▸ **Your goal**: Omit all pictures, then print the entries exactly.

#### Extracted records ####

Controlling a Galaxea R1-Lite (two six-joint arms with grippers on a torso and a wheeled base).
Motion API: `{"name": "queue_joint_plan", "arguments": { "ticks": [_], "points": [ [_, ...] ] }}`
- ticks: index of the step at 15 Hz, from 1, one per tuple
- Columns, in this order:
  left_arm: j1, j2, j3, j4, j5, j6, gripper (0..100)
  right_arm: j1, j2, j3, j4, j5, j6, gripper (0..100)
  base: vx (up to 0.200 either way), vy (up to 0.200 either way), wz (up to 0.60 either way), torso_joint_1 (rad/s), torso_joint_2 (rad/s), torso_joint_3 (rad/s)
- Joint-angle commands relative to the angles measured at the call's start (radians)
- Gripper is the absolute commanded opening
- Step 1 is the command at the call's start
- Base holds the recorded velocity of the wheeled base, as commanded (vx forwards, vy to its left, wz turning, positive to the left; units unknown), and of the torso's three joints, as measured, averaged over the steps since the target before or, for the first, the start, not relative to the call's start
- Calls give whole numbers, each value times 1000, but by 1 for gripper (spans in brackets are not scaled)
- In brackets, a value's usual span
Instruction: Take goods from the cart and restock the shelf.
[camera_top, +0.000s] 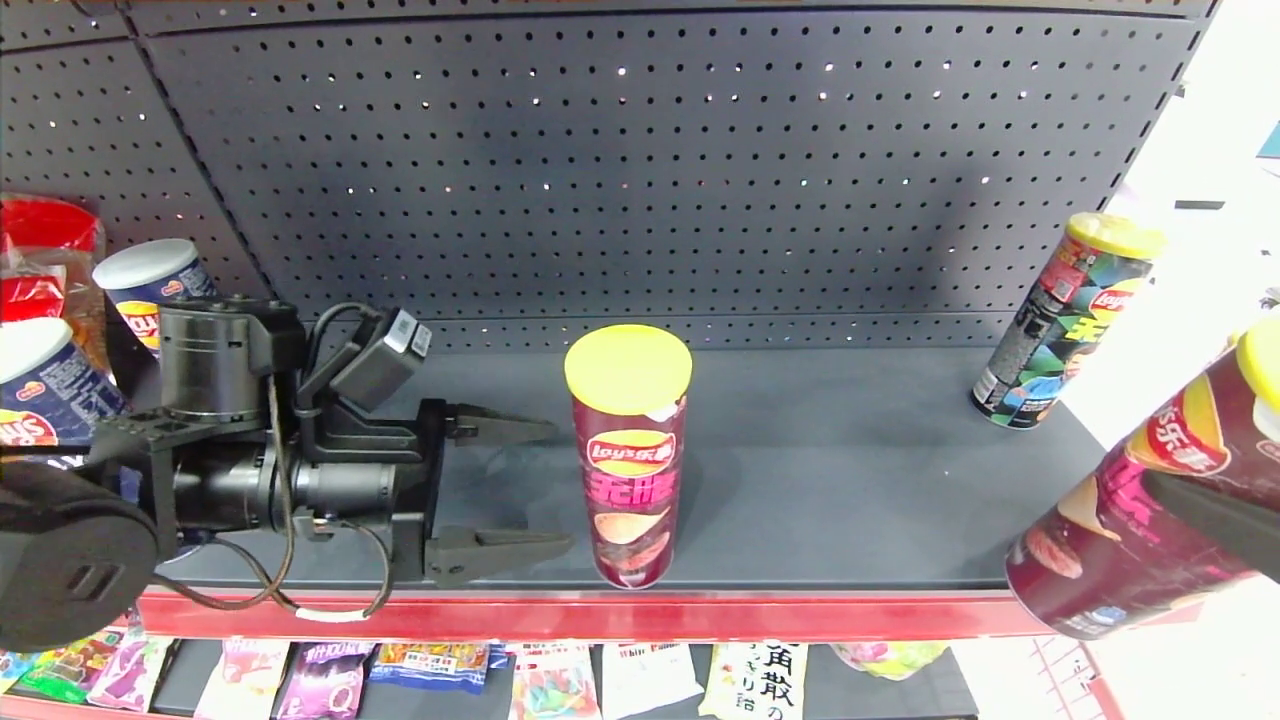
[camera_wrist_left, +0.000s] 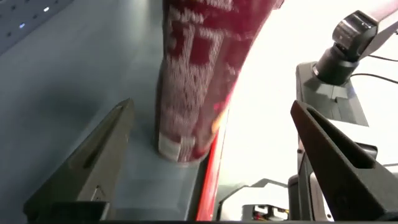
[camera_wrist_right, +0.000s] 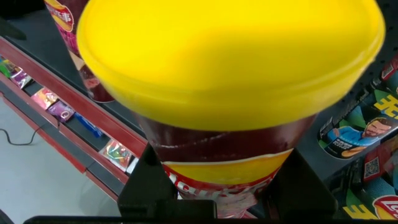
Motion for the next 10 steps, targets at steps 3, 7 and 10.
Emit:
{"name": "queue_joint_plan", "arguments": {
  "ticks": [3, 7, 10],
  "points": [
    [69, -109, 58, -2, 23, 8, 100, 4, 2, 1, 0, 2, 0, 0, 0, 0, 0, 0, 0, 0],
    [89, -235, 139, 0, 312, 1, 100, 5, -4, 15, -2, 2, 0, 0, 0, 0, 0, 0, 0, 0],
    [87, -303, 147, 0, 559, 4, 100, 5, -11, 24, -2, 2, 1, 0, 0, 0, 0, 0, 0, 0]
  ]
}}
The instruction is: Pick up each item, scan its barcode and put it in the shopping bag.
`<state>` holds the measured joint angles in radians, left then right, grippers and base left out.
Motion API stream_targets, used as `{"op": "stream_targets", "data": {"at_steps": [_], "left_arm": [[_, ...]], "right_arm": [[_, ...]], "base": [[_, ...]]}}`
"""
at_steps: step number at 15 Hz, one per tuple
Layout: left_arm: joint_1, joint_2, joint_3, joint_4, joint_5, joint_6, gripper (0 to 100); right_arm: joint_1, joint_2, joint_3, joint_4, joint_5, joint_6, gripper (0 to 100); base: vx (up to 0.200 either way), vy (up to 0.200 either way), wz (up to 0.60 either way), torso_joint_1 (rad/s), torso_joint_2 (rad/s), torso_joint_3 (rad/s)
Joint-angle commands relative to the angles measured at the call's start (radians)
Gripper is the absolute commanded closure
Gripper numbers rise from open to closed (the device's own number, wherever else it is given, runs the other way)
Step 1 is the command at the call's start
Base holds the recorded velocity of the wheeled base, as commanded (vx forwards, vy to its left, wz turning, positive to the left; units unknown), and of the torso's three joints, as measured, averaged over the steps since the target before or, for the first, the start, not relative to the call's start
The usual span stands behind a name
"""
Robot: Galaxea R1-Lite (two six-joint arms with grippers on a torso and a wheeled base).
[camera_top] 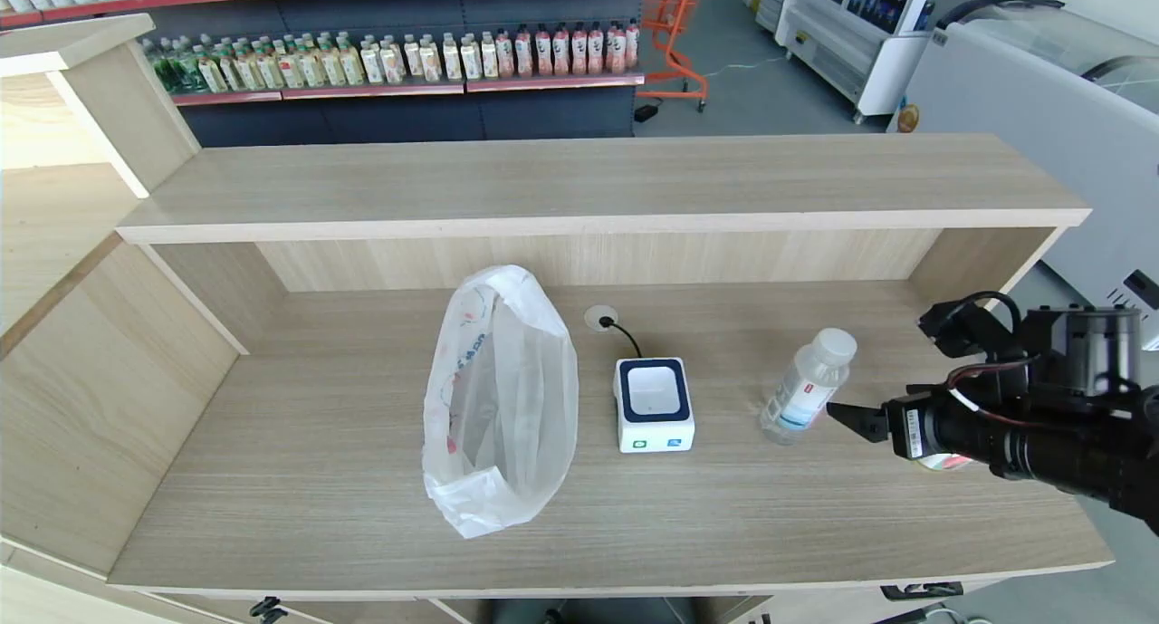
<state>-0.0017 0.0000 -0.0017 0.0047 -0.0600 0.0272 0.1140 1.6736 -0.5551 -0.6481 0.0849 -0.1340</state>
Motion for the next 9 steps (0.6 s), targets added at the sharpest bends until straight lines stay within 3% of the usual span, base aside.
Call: {"op": "stream_targets", "data": {"at_steps": [1,9], "left_arm": [[0.000,0.002,0.000,0.000,0.000,0.000,0],[0.000,0.000,0.000,0.000,0.000,0.000,0]], "right_arm": [[0.003,0.126,0.011,-0.070,-0.001,-0.027,0],[0.084,0.311,-0.012,-0.347,0.004,-0.068,0]], "base": [[0.000,0.000,0.00,0.000,0.00,0.000],[0.000,0.000,0.00,0.000,0.00,0.000]]}}
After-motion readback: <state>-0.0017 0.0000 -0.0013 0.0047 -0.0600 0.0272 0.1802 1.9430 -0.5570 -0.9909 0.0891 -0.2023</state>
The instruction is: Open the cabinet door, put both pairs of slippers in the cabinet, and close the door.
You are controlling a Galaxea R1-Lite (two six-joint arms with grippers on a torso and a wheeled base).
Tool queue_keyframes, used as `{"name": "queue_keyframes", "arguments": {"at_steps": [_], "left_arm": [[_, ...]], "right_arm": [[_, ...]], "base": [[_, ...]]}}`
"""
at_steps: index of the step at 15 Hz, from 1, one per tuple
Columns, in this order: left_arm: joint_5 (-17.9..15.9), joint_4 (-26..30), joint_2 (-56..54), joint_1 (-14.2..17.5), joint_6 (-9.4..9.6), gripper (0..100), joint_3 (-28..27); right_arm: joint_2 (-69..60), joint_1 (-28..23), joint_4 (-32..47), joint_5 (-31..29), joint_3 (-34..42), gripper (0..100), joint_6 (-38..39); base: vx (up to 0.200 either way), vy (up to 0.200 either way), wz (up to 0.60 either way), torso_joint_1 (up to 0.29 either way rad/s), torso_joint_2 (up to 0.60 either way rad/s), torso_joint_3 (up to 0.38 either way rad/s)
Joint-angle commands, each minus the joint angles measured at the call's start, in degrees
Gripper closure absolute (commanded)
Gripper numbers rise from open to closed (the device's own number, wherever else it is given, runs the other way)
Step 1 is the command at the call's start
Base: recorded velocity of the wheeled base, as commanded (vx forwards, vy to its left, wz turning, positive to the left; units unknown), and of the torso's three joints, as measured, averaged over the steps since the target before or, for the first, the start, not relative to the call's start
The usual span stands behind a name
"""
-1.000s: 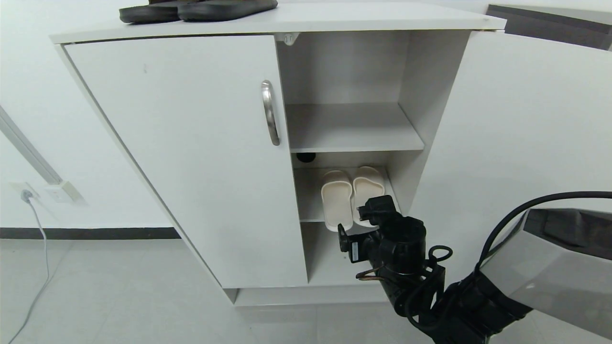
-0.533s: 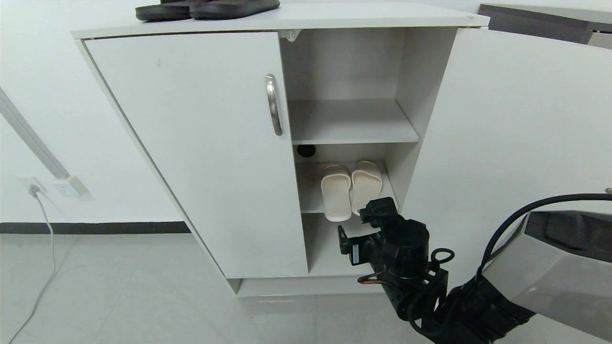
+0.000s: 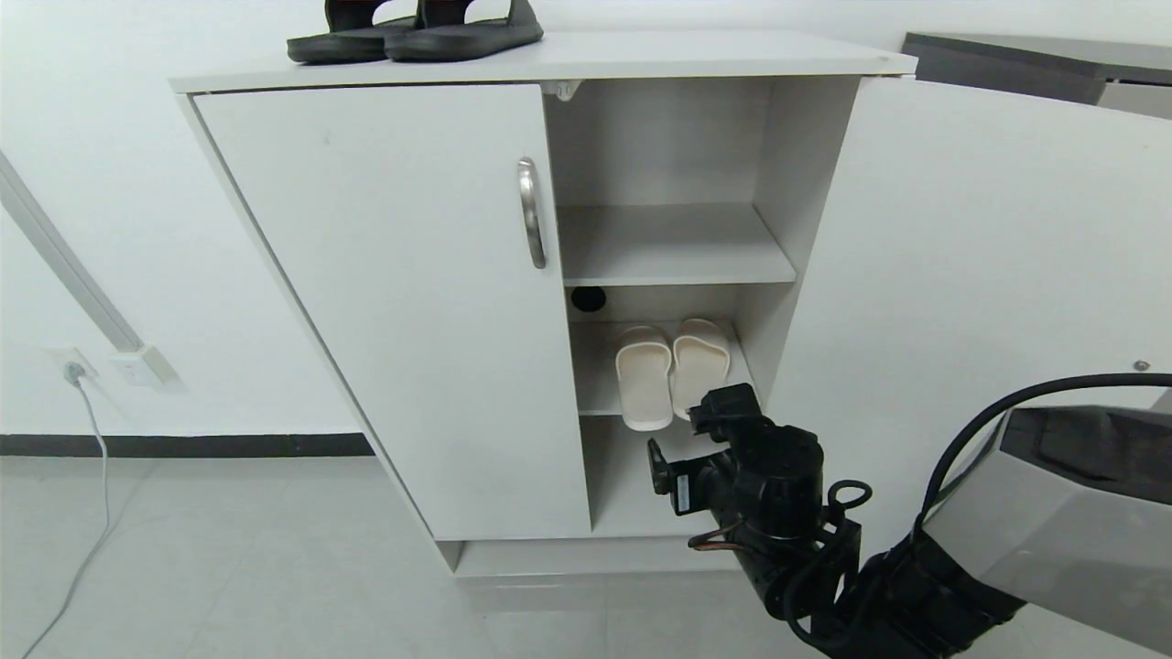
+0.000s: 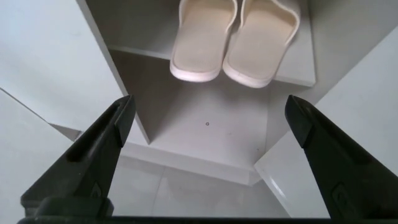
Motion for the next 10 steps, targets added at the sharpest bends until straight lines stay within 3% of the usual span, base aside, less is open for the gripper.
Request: {"name": "queue_keyframes", "arguments": {"at_steps": [1, 6, 10], "left_arm": [[0.01, 0.0, 0.04, -0.02, 0.0, 100, -0.01], [0.01, 0.0, 0.04, -0.02, 0.0, 100, 0.07], [0.1, 0.0, 0.04, -0.02, -0.09, 100, 0.07]], "right_arm": [[0.25, 0.02, -0.29, -0.06, 0.18, 0, -0.03], [1.31, -0.85, -0.81, -0.06, -0.17, 0, -0.03], [1.4, -1.21, -0.81, -0.06, -0.09, 0, -0.03]], "base": [[0.0, 0.0, 0.0, -0.002, 0.0, 0.193], [0.0, 0.0, 0.0, 0.001, 0.0, 0.195], [0.0, 0.0, 0.0, 0.001, 0.0, 0.021]]}}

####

▸ **Answer to this task**:
Controlling a Galaxea R1-Lite (two six-joint arms with grippers on a torso and a wheeled base).
Motion API: `{"name": "queue_joint_plan", "arguments": { "ticks": [_], "points": [ [_, ...] ] }}`
- ticks: index of the step at 15 Hz, from 1, one per tuple
- Columns, in this order:
  left_arm: j1, j2, j3, j4, j5, j6, gripper (0..100)
  right_arm: j1, j2, j3, j4, j5, j6, gripper (0..100)
  base: vx (up to 0.200 either way), vy (up to 0.200 either way), wz (up to 0.60 either way), torso_joint_1 (rad/s), torso_joint_2 (rad/s), torso_joint_3 (rad/s)
- Joint-angle commands relative to the angles measured at the call's start (radians)
- Gripper is the absolute commanded opening
- Step 1 is the command at the call's start
- Base holds the recorded velocity of the wheeled base, as commanded (vx forwards, vy to its left, wz turning, positive to the left; units unknown), and of the torso's three joints, as measured, averaged over the steps since the target before or, for the first, the start, not relative to the call's start
- Calls give whole numbers, each value times 1000, but by 1 for gripper (spans in brackets are not scaled)
- In brackets, a value's usual span
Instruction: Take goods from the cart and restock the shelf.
[camera_top, +0.000s] 
[camera_wrist_left, +0.000s] 
[camera_wrist_right, +0.000s] 
Motion for the next 10 steps, targets at steps 3, 7 and 10.
Emit:
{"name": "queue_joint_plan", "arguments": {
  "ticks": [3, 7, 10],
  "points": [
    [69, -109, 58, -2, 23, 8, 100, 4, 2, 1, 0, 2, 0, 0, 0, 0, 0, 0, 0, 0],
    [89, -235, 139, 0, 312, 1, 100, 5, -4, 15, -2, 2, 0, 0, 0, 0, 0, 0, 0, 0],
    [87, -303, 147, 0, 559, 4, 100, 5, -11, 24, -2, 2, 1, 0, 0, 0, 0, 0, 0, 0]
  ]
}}
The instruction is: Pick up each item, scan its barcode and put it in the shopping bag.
`<state>` holds the measured joint angles in radians, left then right, grippers and base left out.
Motion API stream_targets, used as `{"op": "stream_targets", "data": {"at_steps": [_], "left_arm": [[_, ...]], "right_arm": [[_, ...]], "base": [[_, ...]]}}`
"""
at_steps: step number at 15 Hz, one per tuple
Layout: left_arm: joint_1, joint_2, joint_3, joint_4, joint_5, joint_6, gripper (0 to 100); right_arm: joint_1, joint_2, joint_3, joint_4, joint_5, joint_6, gripper (0 to 100); base: vx (up to 0.200 either way), vy (up to 0.200 either way), wz (up to 0.60 either way), torso_joint_1 (rad/s), torso_joint_2 (rad/s), torso_joint_3 (rad/s)
Joint-angle commands relative to the angles measured at the call's start (radians)
Gripper is the absolute commanded closure
Gripper numbers rise from open to closed (the device's own number, wherever else it is given, runs the other way)
Step 1 is the command at the call's start
Base holds the recorded velocity of the wheeled base, as commanded (vx forwards, vy to its left, wz turning, positive to the left; units unknown), and of the torso's three joints, as measured, averaged over the steps since the target before or, for the first, the start, not relative to the call's start
The usual span stands behind a name
"""
Robot: Galaxea R1-Lite (two six-joint arms with grippers on a torso and a wheeled base).
[camera_top] 
<state>-0.0017 0.0000 -0.0017 0.0047 -0.0600 0.0272 0.1140 1.6736 -0.5551 -0.6481 0.0849 -0.1340</state>
Motion for the next 9 steps (0.6 s), targets added at the sharpest bends until straight lines stay within 3% of the usual span, base aside.
Call: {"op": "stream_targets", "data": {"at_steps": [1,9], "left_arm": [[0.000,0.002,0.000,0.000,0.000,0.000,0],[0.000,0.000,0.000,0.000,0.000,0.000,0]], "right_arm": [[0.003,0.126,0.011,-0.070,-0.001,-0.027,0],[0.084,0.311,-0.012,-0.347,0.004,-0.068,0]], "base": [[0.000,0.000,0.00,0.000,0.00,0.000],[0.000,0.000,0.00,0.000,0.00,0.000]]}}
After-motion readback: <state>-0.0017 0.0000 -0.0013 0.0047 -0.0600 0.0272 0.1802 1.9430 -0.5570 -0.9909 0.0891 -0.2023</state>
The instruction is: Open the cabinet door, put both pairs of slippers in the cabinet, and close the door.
You are controlling a Galaxea R1-Lite (two six-joint arms with grippers on a torso and a wheeled base).
Tool queue_keyframes, used as `{"name": "queue_keyframes", "arguments": {"at_steps": [_], "left_arm": [[_, ...]], "right_arm": [[_, ...]], "base": [[_, ...]]}}`
"""
at_steps: index of the step at 15 Hz, from 1, one per tuple
Columns, in this order: left_arm: joint_5 (-17.9..15.9), joint_4 (-26..30), joint_2 (-56..54), joint_1 (-14.2..17.5), joint_6 (-9.4..9.6), gripper (0..100), joint_3 (-28..27); right_arm: joint_2 (-69..60), joint_1 (-28..23), joint_4 (-32..47), joint_5 (-31..29), joint_3 (-34..42), gripper (0..100), joint_6 (-38..39); base: vx (up to 0.200 either way), vy (up to 0.200 either way), wz (up to 0.60 either way), torso_joint_1 (up to 0.29 either way rad/s), torso_joint_2 (up to 0.60 either way rad/s), torso_joint_3 (up to 0.38 either way rad/s)
Joint-angle commands, each minus the joint angles measured at the call's start, in degrees
Gripper closure absolute (commanded)
Gripper numbers rise from open to closed (the device's own number, wherever else it is given, runs the other way)
Step 1 is the command at the call's start
Base: recorded velocity of the wheeled base, as commanded (vx forwards, vy to its left, wz turning, positive to the left; units unknown), and of the torso's three joints, as measured, averaged over the steps since the target before or, for the first, the start, not relative to the call's start
The usual span stands behind a name
"""
-1.000s: 
-0.533s: 
+0.000s: 
+0.000s: 
Motion for the next 10 steps, targets added at the sharpest bends until straight lines stay within 3% of the usual span, base aside, less is open for the gripper.
Request: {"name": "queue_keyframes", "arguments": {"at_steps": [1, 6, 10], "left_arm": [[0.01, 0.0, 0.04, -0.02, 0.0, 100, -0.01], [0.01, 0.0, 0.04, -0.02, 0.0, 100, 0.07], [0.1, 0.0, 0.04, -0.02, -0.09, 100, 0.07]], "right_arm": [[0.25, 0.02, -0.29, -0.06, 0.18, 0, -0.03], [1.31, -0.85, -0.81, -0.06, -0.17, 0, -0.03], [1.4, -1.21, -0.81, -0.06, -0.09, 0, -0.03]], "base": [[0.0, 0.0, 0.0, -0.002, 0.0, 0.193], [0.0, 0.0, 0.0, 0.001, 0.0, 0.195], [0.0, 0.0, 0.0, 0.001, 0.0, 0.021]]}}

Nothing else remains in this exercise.